Pomocnik Piasta Gliwice po derbach: Serce boli bardziej niż nogi...
Gracze Piasta Gliwice włożyli mnóstwo sił w mecz z Ruchem Chorzów, ale nie zdobyli choćby punktu. Dlatego też bardziej od zmęczenia fizycznego, odczuwają... ból serca.
Sebastian Kordek
Gliwiczanie są sami sobie winni porażki w derbach z Ruchem Chorzów. Dominowali oni nad rywalem, raz za razem dochodzili do świetnych okazji strzeleckich, a to goście wygrali 1:0. - Sytuacji mieliśmy mnóstwo i mogliśmy, a nawet musieliśmy przechylić szalę zwycięstwa na naszą stronę. Niestety zabrakło nam trochę szczęścia i piłka nie chciała wpaść do bramki, nie słuchała się nas. Co mogę więcej powiedzieć... Pewnie powielę schemat, ale na pewno będziemy pracować nad tym na treningach, bo widać, że skuteczność kuleje - powiedział Bartosz Szeliga, pomocnik Piasta Gliwice. - I nie chodzi tylko o mecz z Ruchem, w którym mieliśmy mnóstwo sytuacji. We wcześniejszych spotkaniach z kolei stwarzaliśmy zbyt mało okazji, więc będziemy nad tym pracować - dodał.

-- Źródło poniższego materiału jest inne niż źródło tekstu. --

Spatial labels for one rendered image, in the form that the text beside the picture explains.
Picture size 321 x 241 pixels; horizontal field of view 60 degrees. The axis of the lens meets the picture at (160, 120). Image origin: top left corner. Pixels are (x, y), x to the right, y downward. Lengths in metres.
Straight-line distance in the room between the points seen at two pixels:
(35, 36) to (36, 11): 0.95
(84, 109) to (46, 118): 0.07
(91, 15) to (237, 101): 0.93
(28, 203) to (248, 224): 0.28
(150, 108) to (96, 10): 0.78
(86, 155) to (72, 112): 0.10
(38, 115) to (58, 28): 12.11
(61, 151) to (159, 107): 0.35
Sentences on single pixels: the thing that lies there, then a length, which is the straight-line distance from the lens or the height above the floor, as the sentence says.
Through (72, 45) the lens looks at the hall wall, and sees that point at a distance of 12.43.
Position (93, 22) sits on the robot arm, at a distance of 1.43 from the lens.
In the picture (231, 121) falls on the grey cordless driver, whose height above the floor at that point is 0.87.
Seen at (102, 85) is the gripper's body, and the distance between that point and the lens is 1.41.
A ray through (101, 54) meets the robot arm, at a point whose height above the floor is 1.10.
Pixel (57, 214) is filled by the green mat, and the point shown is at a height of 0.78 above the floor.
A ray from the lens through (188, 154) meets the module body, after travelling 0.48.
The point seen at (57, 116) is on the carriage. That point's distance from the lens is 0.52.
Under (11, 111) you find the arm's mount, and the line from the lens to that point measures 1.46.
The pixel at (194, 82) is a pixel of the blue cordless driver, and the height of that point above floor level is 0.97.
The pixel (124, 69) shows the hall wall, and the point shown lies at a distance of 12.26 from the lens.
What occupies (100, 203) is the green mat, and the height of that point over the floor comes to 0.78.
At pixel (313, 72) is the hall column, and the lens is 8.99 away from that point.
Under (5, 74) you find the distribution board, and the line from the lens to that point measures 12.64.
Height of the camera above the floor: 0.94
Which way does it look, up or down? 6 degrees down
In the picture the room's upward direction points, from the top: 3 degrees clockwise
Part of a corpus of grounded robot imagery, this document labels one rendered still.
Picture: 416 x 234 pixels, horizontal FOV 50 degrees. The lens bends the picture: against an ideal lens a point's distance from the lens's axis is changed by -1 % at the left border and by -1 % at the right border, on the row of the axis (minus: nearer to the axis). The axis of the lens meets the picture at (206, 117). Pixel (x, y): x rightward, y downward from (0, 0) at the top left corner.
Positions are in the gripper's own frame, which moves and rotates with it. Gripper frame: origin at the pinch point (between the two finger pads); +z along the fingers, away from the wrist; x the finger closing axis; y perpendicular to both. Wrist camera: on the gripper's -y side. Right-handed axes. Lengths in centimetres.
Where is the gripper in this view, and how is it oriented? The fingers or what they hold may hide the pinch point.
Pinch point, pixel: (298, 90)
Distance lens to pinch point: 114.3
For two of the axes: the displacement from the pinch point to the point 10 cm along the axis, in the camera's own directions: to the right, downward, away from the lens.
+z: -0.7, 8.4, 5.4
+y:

Bartosz Szeliga wierzy w szybkie przełamanie Piasta
Niewykluczone, że w Gliwicach zaczyna dawać o sobie znać wykonana praca na przedsezonowym zgrupowaniu. - Być może to właśnie się dzieje. Mam nadzieję, że praca na obozie zaczyna procentować i będzie coraz lepiej w najbliższych meczach. Potrzebujemy punktów, bo ich obecna ilość na pewno nie cieszy. Będziemy się jednak z całych sił starać, aby było ich jak najwięcej - zakończył wychowanek Sandecji Nowy Sącz.